Connecting four points of a conical proyectivamente by Involutions we determine the axis of involution of these proyectividades.
Given the four points needed to define an involution, We can ask many different Involutions can establish between them.
One of the most used in projective geometry geometric figures is the of the “Full Cuadrivertice”, or its dual “Full ring”.
Generally, a cuadrivertice is formed by four points, so on the plane this figure has 8 degree of freedom (2 coordinates for each vertex) and they will be needed 8 restrictions to determine one concrete.
The theoretical models of projective geometry can be proposing problems that are not of direct application. We will have that “dress up” therefore exercises to infer in the student further analysis and a transverse treatment of knowledge: Can I apply what they learn to solve this problem?.
After analyzing in detail the operations with overlapping series of second order, Let's see an example of application which does not consist in obtaining new tangents or points of contact of a conical.
Involutionary transformations are applications bijective of great interest to be applied in geometric constructions, since they simplify them considerably.
We will see how defined an involution in second-order series, with base a conical, Comparing the new model of transformation with overlapping series of second order previously studied.
In geometry, we speak often with terms that, in some cases, they are not sufficiently important in everyday language. This leads to create barriers in the interpretation of some simple concepts.
One of the terms that I have been asked several times in class is the of “Involution”. We define the involution.
What is an involution?
You do projective concepts that we have developed to studying overlapping of second order, whose base is a conical, They allow to solve problems of determination of points of contact in the tangents of a Conic defined by five tangent or five restrictions through the combination of tangent and their respective tangent points. We will see the implementation of Brianchon point in this type of problems
To study the tangential Conic, and in particular the proyectividades between beams of second order superimposed on a same curve, We can rely on the dual study of the accomplished with overlapping series of second order.

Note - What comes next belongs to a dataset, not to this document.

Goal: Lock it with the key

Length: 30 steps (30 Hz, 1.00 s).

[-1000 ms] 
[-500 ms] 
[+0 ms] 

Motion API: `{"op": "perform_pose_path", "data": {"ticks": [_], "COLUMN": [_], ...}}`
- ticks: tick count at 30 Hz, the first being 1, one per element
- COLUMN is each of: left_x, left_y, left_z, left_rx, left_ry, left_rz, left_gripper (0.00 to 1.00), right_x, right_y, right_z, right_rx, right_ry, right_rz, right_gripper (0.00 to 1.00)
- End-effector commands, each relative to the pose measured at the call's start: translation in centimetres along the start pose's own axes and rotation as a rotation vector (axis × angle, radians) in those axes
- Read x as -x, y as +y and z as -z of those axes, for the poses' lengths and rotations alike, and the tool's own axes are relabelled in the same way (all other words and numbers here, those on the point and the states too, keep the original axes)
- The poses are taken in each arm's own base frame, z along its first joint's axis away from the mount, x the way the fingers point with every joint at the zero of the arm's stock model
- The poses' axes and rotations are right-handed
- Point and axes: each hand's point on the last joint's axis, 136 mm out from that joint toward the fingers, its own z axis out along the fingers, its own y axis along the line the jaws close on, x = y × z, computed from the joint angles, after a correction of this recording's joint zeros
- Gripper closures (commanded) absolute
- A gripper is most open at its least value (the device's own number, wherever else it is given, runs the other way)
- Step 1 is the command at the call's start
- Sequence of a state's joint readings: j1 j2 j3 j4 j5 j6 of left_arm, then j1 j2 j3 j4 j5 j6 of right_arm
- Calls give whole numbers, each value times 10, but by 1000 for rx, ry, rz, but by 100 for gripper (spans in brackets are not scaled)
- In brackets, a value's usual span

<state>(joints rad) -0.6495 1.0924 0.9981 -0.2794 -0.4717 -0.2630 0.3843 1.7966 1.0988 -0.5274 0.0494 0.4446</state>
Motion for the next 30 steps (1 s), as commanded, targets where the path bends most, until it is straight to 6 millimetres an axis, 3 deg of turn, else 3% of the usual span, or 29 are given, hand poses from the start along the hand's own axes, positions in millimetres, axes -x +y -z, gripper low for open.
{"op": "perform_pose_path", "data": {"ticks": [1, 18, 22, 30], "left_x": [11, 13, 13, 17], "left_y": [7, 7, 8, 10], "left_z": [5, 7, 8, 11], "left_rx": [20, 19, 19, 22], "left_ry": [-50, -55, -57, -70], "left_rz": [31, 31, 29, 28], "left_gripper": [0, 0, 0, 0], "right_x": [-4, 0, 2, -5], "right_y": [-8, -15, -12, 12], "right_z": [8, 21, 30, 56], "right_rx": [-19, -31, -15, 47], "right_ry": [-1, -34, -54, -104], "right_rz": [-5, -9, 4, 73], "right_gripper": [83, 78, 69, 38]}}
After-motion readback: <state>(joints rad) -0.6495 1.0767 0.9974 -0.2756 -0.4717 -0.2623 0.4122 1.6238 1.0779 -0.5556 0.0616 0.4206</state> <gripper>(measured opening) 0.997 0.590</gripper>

The projective concepts that we have developed to study the overlapping series of second order, whose base is a conical, They allow to solve problems of determination of tangent points of a Conic defined by five points or five restrictions through the combination of points and tangents with their respective points of tangency.
Vamos a resolver un sencillo problema planteado anteriormente en el que deberemos determinar un lugar geométrico básico para la determinación de su solución, un problema en el que hay que encontrar un punto del plano que cumpla unas condiciones geométricas dadas.
La intersección de dos lugares geométricos planos nos determinará un número finito de puntos que serán las posibles soluciones del problema.
Las técnicas de solución de problemas basadas en la intersección de lugares geométricas se suelen asociar a problemas sencillos de la geometría clásica.
En estos casos es el planteamiento de la solución lo que entraña la mayor complejidad, ya que los lugares geométricos derivados suelen ser elementos geométricos sencillos.
Determinar un punto P desde el que se observe bajo el mismo ángulo a los tres lados de un triángulo ABC.
Vamos a resolver el problema de determinar un cuadrado, cuyos vértices se encuentran sobre elementos geométricos dados.
En particular fijaremos los correspondientes a una de sus diagonales sobre una recta, otro de los vértices en una recta diferente y el cuarto vértice sobre una circunferencia.